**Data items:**
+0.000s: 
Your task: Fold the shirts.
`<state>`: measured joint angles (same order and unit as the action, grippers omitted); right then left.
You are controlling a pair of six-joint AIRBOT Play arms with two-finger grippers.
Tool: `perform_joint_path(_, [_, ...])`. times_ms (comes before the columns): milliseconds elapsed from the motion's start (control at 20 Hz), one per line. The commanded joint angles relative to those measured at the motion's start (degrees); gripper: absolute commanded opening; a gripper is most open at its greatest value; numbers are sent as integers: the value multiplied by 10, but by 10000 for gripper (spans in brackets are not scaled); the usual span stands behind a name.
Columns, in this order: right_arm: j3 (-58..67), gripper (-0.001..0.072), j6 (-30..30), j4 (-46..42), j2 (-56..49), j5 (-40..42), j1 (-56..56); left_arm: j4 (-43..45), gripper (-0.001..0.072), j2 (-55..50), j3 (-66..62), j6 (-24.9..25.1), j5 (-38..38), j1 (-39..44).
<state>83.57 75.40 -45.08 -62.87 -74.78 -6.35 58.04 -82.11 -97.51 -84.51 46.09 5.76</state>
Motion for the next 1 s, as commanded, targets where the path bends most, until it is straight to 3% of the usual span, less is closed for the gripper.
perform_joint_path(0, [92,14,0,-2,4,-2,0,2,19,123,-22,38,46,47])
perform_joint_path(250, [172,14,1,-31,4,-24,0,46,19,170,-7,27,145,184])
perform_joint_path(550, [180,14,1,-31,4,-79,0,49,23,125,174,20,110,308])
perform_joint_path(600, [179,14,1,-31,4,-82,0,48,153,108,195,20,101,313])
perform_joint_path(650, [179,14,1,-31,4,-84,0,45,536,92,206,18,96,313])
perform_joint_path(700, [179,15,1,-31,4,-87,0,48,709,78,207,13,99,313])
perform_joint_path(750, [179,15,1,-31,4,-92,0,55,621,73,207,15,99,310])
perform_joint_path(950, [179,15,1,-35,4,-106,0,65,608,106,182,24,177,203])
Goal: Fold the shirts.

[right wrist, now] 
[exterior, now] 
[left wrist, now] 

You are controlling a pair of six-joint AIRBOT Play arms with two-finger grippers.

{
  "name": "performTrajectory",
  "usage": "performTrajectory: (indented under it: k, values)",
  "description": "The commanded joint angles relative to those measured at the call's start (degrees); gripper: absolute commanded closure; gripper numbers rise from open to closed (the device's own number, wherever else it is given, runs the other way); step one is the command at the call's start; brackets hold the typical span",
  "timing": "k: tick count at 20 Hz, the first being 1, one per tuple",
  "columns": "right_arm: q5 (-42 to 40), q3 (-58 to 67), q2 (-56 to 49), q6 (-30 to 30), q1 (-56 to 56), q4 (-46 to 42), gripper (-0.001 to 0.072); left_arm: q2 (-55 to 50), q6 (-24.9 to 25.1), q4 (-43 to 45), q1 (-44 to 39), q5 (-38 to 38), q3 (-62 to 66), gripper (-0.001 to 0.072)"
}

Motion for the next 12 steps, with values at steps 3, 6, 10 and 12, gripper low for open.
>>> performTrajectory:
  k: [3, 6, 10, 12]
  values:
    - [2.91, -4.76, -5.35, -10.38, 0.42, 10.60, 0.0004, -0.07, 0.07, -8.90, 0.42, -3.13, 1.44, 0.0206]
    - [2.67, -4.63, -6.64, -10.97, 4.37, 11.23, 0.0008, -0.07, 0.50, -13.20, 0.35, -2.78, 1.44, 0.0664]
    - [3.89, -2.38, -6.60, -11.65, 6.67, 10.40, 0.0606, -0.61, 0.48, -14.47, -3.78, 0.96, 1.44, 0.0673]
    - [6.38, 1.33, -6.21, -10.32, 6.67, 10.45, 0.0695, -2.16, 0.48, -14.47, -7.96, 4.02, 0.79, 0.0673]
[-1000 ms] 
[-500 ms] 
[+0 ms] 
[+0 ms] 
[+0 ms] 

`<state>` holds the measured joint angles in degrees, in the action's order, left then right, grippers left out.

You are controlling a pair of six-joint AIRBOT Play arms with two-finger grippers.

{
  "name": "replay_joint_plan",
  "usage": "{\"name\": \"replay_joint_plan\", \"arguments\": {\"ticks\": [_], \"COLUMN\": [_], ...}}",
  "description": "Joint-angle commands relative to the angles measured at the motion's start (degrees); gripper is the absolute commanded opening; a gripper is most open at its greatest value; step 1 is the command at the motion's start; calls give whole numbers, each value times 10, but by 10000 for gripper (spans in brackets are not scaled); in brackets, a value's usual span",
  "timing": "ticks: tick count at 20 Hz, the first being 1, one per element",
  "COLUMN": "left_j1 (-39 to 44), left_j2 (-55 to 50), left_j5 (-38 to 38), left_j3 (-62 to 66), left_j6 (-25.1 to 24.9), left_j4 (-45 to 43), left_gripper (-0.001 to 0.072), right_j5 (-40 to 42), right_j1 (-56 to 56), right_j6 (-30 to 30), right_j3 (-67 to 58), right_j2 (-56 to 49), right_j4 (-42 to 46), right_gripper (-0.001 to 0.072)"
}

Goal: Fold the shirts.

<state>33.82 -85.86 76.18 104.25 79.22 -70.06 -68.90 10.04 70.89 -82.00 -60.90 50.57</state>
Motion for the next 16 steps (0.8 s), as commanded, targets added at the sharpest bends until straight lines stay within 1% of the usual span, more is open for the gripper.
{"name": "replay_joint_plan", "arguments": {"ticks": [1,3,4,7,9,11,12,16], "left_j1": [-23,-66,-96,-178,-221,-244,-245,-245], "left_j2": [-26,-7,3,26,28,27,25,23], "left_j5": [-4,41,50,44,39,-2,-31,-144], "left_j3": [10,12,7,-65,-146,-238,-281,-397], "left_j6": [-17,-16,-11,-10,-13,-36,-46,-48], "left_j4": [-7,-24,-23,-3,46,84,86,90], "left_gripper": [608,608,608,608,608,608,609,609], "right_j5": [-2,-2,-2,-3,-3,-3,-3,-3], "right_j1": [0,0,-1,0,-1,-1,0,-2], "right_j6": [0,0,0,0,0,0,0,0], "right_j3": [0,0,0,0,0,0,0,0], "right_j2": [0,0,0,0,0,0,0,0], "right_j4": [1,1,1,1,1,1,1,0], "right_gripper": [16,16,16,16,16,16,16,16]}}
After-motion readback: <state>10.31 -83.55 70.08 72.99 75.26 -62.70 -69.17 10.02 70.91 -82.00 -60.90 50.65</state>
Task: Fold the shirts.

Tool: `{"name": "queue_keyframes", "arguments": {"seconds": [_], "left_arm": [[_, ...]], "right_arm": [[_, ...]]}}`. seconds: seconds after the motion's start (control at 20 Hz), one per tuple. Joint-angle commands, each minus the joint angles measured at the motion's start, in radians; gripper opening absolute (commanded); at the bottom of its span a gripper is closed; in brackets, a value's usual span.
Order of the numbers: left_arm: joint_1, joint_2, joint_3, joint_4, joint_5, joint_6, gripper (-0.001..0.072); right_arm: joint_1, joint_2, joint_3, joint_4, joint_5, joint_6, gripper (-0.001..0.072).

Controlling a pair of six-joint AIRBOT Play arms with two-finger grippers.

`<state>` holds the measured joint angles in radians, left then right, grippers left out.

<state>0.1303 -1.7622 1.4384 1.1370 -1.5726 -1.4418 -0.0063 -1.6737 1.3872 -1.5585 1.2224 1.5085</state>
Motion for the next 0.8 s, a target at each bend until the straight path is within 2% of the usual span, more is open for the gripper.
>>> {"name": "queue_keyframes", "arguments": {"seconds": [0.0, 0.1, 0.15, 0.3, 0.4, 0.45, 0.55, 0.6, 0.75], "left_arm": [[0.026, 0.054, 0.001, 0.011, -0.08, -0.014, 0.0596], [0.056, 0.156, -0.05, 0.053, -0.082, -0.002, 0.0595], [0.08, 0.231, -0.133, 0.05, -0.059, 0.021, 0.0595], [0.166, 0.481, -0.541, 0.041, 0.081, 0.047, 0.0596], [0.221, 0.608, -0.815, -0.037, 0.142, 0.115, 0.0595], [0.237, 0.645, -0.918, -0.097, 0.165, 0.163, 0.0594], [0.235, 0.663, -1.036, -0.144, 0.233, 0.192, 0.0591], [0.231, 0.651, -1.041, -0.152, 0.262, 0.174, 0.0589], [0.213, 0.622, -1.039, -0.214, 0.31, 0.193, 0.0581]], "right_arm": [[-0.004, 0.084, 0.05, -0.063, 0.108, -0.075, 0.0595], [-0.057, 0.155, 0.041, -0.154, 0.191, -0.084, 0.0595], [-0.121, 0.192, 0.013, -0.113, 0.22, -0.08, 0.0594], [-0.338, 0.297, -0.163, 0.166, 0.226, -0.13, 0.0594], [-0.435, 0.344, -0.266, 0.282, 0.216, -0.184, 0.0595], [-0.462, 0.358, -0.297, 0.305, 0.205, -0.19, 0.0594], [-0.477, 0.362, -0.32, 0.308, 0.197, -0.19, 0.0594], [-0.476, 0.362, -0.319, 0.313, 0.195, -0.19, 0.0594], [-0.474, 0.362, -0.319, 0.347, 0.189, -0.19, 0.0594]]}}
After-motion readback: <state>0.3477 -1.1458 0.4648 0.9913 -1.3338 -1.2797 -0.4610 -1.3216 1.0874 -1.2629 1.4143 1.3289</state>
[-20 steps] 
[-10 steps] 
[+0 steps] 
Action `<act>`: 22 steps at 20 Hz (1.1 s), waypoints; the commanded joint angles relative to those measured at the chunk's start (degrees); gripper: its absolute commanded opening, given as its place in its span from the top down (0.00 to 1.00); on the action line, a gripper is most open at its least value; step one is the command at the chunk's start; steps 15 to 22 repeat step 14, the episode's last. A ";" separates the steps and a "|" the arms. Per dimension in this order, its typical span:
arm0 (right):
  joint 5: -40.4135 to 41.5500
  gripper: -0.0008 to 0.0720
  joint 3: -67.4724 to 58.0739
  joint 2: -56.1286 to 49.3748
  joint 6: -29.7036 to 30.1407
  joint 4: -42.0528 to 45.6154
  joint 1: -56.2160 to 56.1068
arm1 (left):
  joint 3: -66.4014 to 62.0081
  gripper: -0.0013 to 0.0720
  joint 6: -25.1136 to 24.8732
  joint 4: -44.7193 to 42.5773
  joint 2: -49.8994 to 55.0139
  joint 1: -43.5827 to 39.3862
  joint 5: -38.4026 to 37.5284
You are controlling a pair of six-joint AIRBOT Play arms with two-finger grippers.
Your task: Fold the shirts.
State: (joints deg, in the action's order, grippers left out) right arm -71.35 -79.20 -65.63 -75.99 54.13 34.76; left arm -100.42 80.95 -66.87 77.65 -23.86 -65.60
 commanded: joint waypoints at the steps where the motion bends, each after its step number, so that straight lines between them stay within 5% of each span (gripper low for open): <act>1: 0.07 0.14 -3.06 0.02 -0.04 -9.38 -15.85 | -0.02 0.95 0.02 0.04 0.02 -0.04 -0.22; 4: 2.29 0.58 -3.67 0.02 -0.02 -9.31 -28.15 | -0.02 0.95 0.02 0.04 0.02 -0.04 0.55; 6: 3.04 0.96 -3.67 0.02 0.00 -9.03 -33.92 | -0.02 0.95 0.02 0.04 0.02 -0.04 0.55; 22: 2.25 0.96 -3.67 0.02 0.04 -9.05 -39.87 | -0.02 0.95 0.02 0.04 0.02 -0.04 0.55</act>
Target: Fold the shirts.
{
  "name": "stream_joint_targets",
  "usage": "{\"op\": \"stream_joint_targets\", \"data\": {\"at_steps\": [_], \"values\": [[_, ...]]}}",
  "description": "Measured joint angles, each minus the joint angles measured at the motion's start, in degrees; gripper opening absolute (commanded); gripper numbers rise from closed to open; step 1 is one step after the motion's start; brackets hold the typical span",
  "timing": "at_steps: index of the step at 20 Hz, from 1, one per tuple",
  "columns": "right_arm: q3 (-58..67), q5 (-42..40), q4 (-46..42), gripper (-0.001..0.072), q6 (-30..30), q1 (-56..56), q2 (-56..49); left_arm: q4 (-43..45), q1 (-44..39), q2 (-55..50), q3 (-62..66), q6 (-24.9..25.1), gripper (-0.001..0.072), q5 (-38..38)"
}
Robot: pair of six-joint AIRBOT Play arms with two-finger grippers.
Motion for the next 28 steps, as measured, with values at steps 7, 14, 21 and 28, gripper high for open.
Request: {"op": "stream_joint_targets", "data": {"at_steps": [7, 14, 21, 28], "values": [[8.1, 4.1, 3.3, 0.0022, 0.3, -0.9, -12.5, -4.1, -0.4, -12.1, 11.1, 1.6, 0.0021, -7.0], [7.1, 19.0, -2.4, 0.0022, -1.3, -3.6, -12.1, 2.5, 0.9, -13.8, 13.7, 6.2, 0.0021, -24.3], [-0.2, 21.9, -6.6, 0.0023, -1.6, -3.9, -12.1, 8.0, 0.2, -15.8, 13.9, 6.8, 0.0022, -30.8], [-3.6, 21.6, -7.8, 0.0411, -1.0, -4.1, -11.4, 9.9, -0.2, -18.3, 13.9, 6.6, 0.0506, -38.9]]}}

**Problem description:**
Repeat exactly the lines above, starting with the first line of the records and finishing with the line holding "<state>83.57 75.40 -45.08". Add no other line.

**Exercise result:**
+0.000s: 
Your task: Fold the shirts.
`<state>`: measured joint angles (same order and unit as the action, grippers omitted); right then left.
You are controlling a pair of six-joint AIRBOT Play arms with two-finger grippers.
Tool: `perform_joint_path(_, [_, ...])`. times_ms (comes before the columns): milliseconds elapsed from the motion's start (control at 20 Hz), one per line. The commanded joint angles relative to those measured at the motion's start (degrees); gripper: absolute commanded opening; a gripper is most open at its greatest value; numbers are sent as integers: the value multiplied by 10, but by 10000 for gripper (spans in brackets are not scaled); the usual span stands behind a name.
Columns, in this order: right_arm: j3 (-58..67), gripper (-0.001..0.072), j6 (-30..30), j4 (-46..42), j2 (-56..49), j5 (-40..42), j1 (-56..56); left_arm: j4 (-43..45), gripper (-0.001..0.072), j2 (-55..50), j3 (-66..62), j6 (-24.9..25.1), j5 (-38..38), j1 (-39..44).
<state>83.57 75.40 -45.08 -62.87 -74.78 -6.35 58.04 -82.11 -97.51 -84.51 46.09 5.76</state>

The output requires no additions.